YOUR GOAL => Nothing but the lines from the first line of the material below through the line that holds "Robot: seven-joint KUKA" should be set down, exactly and with pictures left out.

RECORDED INFORMATION =>
□ □ □ □ □ □ □

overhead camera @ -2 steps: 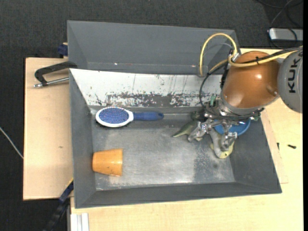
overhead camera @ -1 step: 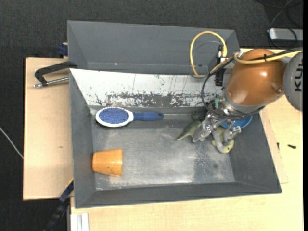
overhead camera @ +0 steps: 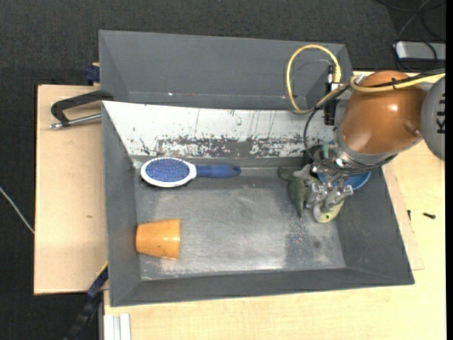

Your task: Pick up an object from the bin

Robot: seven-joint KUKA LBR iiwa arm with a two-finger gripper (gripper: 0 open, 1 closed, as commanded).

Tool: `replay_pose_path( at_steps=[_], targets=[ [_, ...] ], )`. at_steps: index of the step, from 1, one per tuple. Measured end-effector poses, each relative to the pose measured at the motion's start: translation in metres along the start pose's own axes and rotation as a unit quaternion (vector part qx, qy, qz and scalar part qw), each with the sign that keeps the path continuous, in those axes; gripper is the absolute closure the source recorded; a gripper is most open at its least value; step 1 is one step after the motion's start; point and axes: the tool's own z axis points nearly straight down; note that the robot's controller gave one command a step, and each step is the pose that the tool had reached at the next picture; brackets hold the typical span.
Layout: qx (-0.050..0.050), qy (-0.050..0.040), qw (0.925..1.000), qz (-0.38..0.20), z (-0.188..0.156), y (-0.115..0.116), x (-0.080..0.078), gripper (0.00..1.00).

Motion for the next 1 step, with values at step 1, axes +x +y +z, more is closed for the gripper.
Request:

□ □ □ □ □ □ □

EXERCISE RESPONSE =>
overhead camera @ -2 steps: 
overhead camera @ -1 step: 
overhead camera @ +0 steps: 

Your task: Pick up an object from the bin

Robot: seven-joint KUKA LBR iiwa arm with a two-finger gripper (gripper: 0 open, 1 closed, as commanded).

Nothing else is needed for this exercise.